As the outline of the case study unfolded, my whole being sensed the reverberation of the negative consequences of the secular, English society in which I have chosen to live.

Here are some of the observations I made not only from this case-study, but also from the immediate and impassioned responses from my colleagues: a lack of conscience regarding the role of  the parental right to know about what’ s happening in their daughter or son’s lives,  although to be fair, within the constraints of the Data Protection Act, they were responding ‘appropriately’; the total lack of respect for a possible human life that may have been created by this union, concentrating suggestions wholly on getting the girl to a health visitor where she would be prescribed the morning after pill, (without parental consent!!); focussing directly on information targeted at ‘educating’ the girl on existing birth control options rather than highlighting the best option of remaining sexually inactive as the safest birth control measure. Not only does this option rule out the possibility of contracting STD’s (sexually transmitted diseases which soon proved to be the next biggest concern for the group) but it’s a sure way of allowing yourself to develop in the  understanding of your body and emotional self, as a still growing and developing person. This was really an eye-opener for me.
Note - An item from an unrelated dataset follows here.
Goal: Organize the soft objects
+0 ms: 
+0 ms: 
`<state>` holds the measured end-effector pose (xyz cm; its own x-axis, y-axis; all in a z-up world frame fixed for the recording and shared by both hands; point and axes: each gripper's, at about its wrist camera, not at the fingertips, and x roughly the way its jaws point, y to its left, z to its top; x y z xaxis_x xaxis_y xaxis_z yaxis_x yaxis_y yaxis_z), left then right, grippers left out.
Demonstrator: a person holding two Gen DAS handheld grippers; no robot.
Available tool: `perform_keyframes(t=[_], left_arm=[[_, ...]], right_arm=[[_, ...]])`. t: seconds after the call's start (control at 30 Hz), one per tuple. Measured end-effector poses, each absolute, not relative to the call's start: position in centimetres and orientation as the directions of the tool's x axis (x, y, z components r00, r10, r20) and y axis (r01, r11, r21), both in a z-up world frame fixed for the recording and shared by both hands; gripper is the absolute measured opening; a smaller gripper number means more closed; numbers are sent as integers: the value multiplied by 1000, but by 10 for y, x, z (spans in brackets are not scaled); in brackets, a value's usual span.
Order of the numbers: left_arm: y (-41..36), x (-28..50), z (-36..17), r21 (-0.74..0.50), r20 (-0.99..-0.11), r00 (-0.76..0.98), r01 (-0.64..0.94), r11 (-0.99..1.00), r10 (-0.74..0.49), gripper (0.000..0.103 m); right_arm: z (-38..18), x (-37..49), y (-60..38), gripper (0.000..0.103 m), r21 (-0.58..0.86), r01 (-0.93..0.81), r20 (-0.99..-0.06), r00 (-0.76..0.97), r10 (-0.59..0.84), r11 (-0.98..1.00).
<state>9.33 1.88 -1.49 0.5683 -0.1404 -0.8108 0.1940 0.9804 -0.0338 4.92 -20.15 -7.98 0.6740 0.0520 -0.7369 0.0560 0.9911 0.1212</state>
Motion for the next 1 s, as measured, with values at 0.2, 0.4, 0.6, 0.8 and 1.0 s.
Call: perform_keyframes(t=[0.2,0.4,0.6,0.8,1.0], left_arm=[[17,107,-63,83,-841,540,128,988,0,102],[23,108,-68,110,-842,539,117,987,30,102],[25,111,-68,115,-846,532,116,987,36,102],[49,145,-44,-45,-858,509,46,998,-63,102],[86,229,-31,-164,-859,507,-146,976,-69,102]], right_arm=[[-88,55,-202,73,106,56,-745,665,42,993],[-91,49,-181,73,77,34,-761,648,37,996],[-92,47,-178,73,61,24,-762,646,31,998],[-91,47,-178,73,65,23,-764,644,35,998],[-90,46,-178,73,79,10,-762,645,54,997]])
I realised just how much I have been sheltered from the reality of secular decision-making, having worked mainly in a Catholic environment for majority of my adult working life.

These issues were raised as a matter of course and I could see  they are here to stay. No longer is Faith in God resonant in the fabric of this society. Perhaps, maybe in name only, but not in other tangible everyday situations where informed decisions matter the most.

I left contemplating my options if I were ever to be in the shoes of the pastoral advisor  in this case study. I would have to tread very carefully indeed. I would most definitely not accompany the girl to the health facility  that would offer the morning after pill, and I suppose I would opt for the ‘easy’ way out and refer her on to another member of staff that would spout the secular blurb with little more than a bat of an eyelid.

In a more positive light, I would be interested in reviewing the social and emotional programme/s offered at the school with the view to suggesting additional options be made available to the young people. I would work doggedly on the improvement of self-appreciation and self-worth of those attending the school. Of course, this is wishful thinking, and I hope never to be put into a situation such as this.

In God only do I trust. Who knows what lies ahead of me on my journey of Faith?